About this exercise: A stretch of the entries below is to be set down exactly, running from the line with "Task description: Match" through the line with "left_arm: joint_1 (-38", both included, and no other line.

Data entries:
Start of Block

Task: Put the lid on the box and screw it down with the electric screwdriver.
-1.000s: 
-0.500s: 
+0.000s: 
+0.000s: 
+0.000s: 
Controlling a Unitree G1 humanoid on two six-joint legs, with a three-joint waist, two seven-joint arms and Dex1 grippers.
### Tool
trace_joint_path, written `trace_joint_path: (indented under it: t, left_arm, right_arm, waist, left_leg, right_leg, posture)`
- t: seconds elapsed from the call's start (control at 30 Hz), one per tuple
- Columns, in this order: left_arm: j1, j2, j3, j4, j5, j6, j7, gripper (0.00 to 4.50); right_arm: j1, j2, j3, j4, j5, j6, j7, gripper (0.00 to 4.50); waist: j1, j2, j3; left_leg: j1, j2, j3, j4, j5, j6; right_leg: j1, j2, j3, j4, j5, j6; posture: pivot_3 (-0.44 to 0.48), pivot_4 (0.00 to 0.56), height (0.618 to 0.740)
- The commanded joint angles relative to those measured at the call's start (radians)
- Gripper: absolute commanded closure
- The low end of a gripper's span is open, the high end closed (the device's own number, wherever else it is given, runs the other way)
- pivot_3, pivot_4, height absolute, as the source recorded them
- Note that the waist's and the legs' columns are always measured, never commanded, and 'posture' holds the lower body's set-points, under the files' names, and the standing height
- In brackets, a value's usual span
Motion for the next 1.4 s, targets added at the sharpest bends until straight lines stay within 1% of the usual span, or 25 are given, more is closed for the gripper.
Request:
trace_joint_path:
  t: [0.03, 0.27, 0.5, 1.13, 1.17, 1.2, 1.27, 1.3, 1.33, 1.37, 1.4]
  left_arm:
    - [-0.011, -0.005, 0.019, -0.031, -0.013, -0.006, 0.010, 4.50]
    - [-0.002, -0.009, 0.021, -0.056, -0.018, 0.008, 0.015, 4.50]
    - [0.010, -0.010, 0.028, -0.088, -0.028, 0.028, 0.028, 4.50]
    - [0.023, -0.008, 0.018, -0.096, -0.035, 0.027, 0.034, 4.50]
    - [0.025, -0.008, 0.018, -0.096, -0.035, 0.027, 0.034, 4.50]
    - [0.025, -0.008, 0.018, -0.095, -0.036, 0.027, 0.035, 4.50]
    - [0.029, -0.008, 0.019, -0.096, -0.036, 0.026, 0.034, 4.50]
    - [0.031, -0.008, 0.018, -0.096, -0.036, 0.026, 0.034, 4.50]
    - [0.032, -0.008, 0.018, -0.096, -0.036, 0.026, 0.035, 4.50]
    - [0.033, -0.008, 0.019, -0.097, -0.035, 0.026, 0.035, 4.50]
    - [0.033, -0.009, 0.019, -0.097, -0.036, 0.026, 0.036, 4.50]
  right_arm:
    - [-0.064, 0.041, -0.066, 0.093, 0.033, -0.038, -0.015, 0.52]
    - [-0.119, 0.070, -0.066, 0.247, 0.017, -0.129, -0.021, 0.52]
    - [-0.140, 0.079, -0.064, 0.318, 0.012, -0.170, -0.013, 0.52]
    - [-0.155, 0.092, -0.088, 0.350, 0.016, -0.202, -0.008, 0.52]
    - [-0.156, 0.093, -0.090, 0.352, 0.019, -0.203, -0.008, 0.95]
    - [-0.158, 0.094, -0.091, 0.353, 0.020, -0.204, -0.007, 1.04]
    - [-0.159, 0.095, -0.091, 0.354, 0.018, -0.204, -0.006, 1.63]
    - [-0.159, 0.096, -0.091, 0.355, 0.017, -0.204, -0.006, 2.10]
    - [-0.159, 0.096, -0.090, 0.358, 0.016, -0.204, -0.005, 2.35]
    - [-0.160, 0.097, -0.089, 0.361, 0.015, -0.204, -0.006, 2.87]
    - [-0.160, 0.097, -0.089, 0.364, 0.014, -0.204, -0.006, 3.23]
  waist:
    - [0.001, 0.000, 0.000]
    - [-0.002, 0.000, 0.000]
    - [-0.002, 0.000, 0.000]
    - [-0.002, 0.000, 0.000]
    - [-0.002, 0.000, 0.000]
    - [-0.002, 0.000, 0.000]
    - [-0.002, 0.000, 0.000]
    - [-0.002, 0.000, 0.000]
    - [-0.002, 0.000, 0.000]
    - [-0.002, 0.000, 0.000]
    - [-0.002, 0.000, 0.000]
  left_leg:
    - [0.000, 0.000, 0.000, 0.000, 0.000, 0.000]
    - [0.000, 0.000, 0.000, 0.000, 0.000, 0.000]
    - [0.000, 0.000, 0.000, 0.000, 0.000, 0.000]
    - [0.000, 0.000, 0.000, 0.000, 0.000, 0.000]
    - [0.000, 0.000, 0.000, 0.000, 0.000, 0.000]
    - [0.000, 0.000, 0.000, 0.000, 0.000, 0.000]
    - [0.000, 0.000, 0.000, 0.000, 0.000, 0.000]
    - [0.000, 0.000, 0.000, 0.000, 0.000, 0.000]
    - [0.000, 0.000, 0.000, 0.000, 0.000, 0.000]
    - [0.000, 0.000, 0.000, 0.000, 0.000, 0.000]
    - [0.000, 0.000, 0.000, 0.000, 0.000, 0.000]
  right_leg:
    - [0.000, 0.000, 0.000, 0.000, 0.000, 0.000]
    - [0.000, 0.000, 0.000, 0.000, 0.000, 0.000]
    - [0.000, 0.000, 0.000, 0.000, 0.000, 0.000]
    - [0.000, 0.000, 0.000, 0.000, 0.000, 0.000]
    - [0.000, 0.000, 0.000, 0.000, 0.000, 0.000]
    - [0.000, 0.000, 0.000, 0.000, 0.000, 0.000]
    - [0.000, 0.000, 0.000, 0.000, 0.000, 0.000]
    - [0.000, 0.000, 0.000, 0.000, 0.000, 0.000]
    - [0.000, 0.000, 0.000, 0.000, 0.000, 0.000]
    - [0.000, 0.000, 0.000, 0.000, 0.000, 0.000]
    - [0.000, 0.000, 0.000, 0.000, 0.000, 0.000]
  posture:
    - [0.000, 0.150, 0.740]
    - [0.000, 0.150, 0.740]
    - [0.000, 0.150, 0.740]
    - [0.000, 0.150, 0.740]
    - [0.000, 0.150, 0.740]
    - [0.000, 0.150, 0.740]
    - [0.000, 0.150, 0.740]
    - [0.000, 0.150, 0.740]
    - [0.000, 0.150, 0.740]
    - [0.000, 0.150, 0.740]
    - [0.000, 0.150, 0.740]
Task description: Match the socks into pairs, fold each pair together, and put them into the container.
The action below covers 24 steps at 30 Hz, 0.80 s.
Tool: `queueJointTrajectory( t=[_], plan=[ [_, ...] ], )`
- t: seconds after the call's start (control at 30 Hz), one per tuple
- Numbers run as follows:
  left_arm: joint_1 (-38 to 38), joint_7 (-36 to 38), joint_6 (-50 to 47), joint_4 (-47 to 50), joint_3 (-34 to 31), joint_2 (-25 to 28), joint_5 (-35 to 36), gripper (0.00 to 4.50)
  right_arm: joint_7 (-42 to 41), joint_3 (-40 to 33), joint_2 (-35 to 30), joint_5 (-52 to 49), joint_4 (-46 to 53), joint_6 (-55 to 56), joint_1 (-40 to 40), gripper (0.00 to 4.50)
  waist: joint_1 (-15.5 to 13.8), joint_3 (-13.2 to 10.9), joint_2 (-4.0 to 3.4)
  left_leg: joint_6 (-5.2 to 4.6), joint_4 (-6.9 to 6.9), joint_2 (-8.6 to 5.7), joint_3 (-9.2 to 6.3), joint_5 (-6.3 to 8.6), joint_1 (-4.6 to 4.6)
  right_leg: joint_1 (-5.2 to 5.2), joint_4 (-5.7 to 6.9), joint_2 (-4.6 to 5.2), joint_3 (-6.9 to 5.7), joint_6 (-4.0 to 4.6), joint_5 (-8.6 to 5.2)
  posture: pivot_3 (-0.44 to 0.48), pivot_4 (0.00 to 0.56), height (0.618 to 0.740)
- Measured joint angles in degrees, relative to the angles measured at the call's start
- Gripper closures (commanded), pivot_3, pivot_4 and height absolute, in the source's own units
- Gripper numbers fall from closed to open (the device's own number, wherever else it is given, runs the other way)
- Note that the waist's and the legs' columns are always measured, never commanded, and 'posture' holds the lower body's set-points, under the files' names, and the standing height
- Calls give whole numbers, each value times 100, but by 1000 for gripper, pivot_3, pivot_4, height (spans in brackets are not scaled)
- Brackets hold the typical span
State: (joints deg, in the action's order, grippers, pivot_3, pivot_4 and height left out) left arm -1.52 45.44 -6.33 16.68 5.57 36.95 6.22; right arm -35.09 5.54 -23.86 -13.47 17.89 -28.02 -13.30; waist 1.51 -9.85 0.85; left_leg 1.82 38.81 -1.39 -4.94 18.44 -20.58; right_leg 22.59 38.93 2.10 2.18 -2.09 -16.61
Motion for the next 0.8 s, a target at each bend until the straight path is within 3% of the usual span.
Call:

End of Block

Task answer:
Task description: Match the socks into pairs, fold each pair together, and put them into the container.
The action below covers 24 steps at 30 Hz, 0.80 s.
Tool: `queueJointTrajectory( t=[_], plan=[ [_, ...] ], )`
- t: seconds after the call's start (control at 30 Hz), one per tuple
- Numbers run as follows:
  left_arm: joint_1 (-38 to 38), joint_7 (-36 to 38), joint_6 (-50 to 47), joint_4 (-47 to 50), joint_3 (-34 to 31), joint_2 (-25 to 28), joint_5 (-35 to 36), gripper (0.00 to 4.50)

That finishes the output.